熊本で上映中に見逃してしまった映画『メゾン・ド・ヒミコ』を鑑賞。様々なサイトでのユーザーレビューで評価が高かったので期待して見たが、期待を裏切りはしなかった。傑作ではないが、新しい試みで良いと思う。ただ、ちょっと前衛映画的なわけの分からなさがあるので、単純明快な映画を求めている人にはオススメできないですね。
卑弥呼というゲイのオッサンを取り巻く人々の話。主人公はオダギリジョーが演じる春彦と柴咲コウが演じる沙織。春彦は卑弥呼の愛人で、沙織は卑弥呼が普通に男をやってたときの娘。卑弥呼ががんで余命宣告され、春彦は愛する卑弥呼のため人生最後のときを実の娘と過ごさせようと沙織を卑弥呼の元に連れてくる。

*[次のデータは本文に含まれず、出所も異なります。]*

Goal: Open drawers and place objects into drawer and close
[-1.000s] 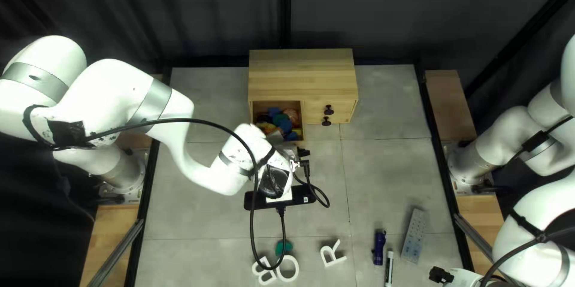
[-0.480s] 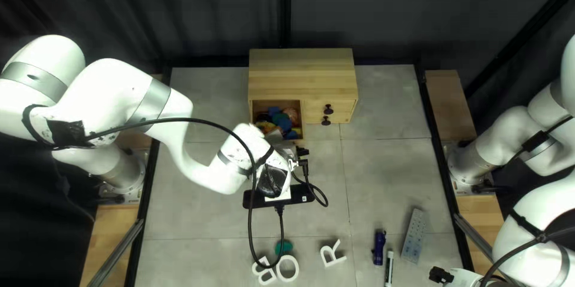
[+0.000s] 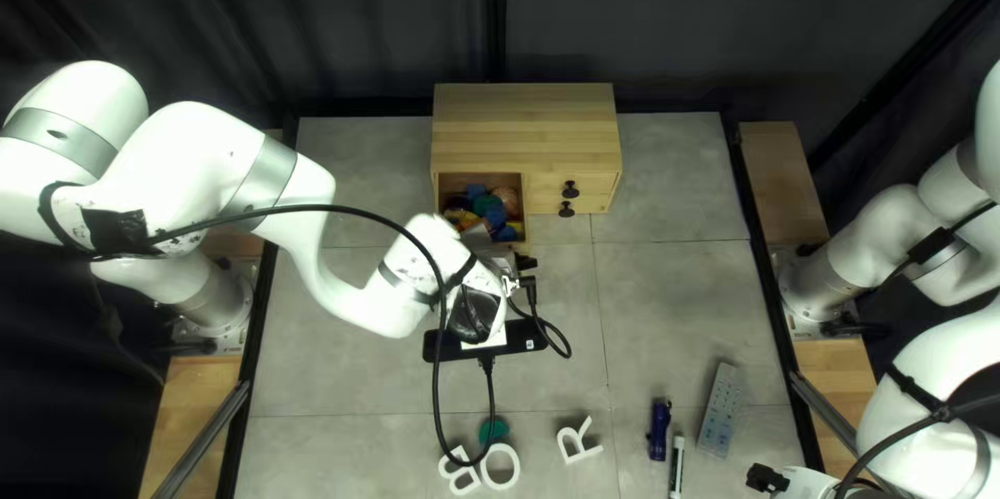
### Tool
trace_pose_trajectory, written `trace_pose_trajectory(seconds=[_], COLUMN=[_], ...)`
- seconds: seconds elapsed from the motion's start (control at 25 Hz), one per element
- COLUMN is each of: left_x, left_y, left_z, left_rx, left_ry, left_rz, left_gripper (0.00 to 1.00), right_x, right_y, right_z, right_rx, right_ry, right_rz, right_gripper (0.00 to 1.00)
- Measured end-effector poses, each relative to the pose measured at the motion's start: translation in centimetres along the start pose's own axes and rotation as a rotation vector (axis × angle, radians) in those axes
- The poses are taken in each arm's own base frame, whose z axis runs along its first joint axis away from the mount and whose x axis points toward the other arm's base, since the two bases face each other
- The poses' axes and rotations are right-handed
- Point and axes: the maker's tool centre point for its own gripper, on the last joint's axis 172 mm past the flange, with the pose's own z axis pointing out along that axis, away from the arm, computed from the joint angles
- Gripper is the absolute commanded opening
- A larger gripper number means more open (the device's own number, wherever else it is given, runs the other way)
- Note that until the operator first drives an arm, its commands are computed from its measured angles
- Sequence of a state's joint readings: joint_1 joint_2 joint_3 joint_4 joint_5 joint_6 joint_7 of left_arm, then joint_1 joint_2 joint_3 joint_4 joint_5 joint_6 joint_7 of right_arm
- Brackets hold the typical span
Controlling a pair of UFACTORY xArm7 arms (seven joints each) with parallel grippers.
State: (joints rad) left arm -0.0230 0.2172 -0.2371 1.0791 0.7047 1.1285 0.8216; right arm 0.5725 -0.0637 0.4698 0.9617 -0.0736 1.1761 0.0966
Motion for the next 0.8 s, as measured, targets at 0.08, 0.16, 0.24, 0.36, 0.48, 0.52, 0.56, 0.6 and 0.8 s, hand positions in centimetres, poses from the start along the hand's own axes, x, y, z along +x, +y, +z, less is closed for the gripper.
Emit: trace_pose_trajectory(seconds=[0.08, 0.16, 0.24, 0.36, 0.48, 0.52, 0.56, 0.6, 0.8], left_x=[0.2, 0.4, 0.6, 0.8, 0.8, 0.8, 0.8, 0.7, 0.3], left_y=[-0.2, -0.4, -0.6, -0.8, -0.8, -0.8, -0.8, -0.9, -2.1], left_z=[-0.1, -0.3, -0.6, -1.4, -2.3, -2.7, -2.9, -3.1, -3.0], left_rx=[0.001, 0.003, 0.005, 0.005, 0.006, 0.007, 0.008, 0.008, -0.005], left_ry=[0.001, 0.002, 0.003, 0.007, 0.014, 0.016, 0.018, 0.02, 0.03], left_rz=[0.001, 0.002, 0.005, 0.016, 0.03, 0.037, 0.042, 0.049, 0.07], left_gripper=[1.0, 1.0, 1.0, 1.0, 1.0, 1.0, 1.0, 1.0, 1.0], right_x=[0.0, 0.0, 0.0, 0.0, 0.0, 0.0, 0.0, 0.0, 0.0], right_y=[0.0, 0.0, 0.0, 0.0, 0.0, 0.0, 0.0, 0.0, 0.0], right_z=[0.0, 0.0, 0.0, 0.0, 0.0, 0.0, 0.0, 0.0, 0.0], right_rx=[0.0, 0.0, 0.0, 0.0, 0.0, 0.0, 0.0, 0.0, 0.0], right_ry=[0.0, 0.0, 0.0, 0.0, 0.0, 0.0, 0.0, 0.0, 0.0], right_rz=[0.0, 0.0, 0.0, 0.0, 0.0, 0.0, 0.0, 0.0, 0.0], right_gripper=[1.0, 1.0, 1.0, 1.0, 1.0, 1.0, 1.0, 1.0, 1.0])
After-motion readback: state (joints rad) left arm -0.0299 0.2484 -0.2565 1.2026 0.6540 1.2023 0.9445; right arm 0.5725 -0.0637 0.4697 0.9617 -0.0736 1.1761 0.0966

舞台はゲイのための老人ホーム。卑弥呼はもともと銀座でゲイバーをやってたんだけど、そこをたたんで神奈川にゲイのための老人ホームをつくった。そこにいろんなゲイのオッサンが集っているわけですね。卑弥呼は病気で最早ホームを切り盛りできないので、春彦が仕切っている。

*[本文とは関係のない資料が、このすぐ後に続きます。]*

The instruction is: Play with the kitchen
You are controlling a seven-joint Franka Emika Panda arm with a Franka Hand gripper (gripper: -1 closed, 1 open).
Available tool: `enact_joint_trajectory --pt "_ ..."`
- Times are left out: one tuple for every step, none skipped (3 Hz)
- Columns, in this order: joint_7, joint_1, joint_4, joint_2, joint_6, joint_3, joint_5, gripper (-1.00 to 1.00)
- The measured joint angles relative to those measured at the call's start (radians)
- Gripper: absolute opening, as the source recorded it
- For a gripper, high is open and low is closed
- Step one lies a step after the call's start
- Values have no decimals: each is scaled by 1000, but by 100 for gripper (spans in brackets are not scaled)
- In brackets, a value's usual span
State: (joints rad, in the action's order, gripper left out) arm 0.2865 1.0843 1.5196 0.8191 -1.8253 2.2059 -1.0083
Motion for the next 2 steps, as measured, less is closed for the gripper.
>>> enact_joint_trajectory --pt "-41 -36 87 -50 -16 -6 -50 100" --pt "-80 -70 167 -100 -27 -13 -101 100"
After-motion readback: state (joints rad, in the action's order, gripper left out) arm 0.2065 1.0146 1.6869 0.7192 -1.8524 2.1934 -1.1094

ゲイの人生の寂しさを描いている点が良いですね。ゲイとして生きるということはある意味もの凄くわがままなことで、年とったときが困るんですね。特定のパートナーがいれば良いんだろうけど、映画に出てくるゲイの人たちは特定の人と付き合うわけじゃなく、自由恋愛を楽しんでるみたい。でも年とってぼけたり寝たきりになったらどうするのか? 価値観が多様化する今日、近い将来ゲイの人たちが頭を抱えそうな問題がリアルに提示されるわけですね。
不安だからゲイのおじさん達は集まって暮らす。みんなで一緒にいるときは楽しいけど、ぼけたり寝たきりになったら面倒を見ることはできない。そういうときに頼りになるのはゲイの友達や愛人ではなくて、やっぱり肉親なんですね。ホームにいる爺さんが一人脳梗塞で倒れて植物人間のようになってしまうんですが、ホームのゲイたちはその爺さんが若い頃に生き別れた実の息子に連絡して引き取らせるわけですよ。でも息子は爺さんがゲイだということを知らない。これに対して母親と自分を捨てたゲイの父親を毛嫌いしている沙織が身勝手だと批判するわけですね。嫁や子供、家庭を放棄してゲイになり好き勝手やって来たのに、困ったときだけ肉親に頼ろうとする。確かに身勝手です。この辺の問題は難しいですね。
凄かったのは柴咲コウの演技ですね。「ファンデーションは使ってません」のCMのときは頭の悪そうなギャルだなぁと思ってましたが、この映画でのように地味で味のある役の方が柴咲コウは向いてると思う。不幸な女役ですね。六本木水商売系よりも、吉祥寺ナチュラル系みたいなね。すっぴんで暴れまくる演技は大したものです。ていうかぶっちゃけ柴咲コウってあんまりかわいくないですよね。
ただ幾度かの濡れ場で決して乳房を見せない辺りがちょっと甘ちゃんですね。別に見たい訳じゃないけど、セックスしてるのに脱がないとか、脱いでもおっぱいだけブラジャーで隠れるのって不自然じゃないですか。事務所的にNGとかいろいろ制約があったんだろうけど、柴咲コウにはもっと暴れて欲しいですね。これから年を重ねて円熟味を増した柴咲コウの演技が楽しみです。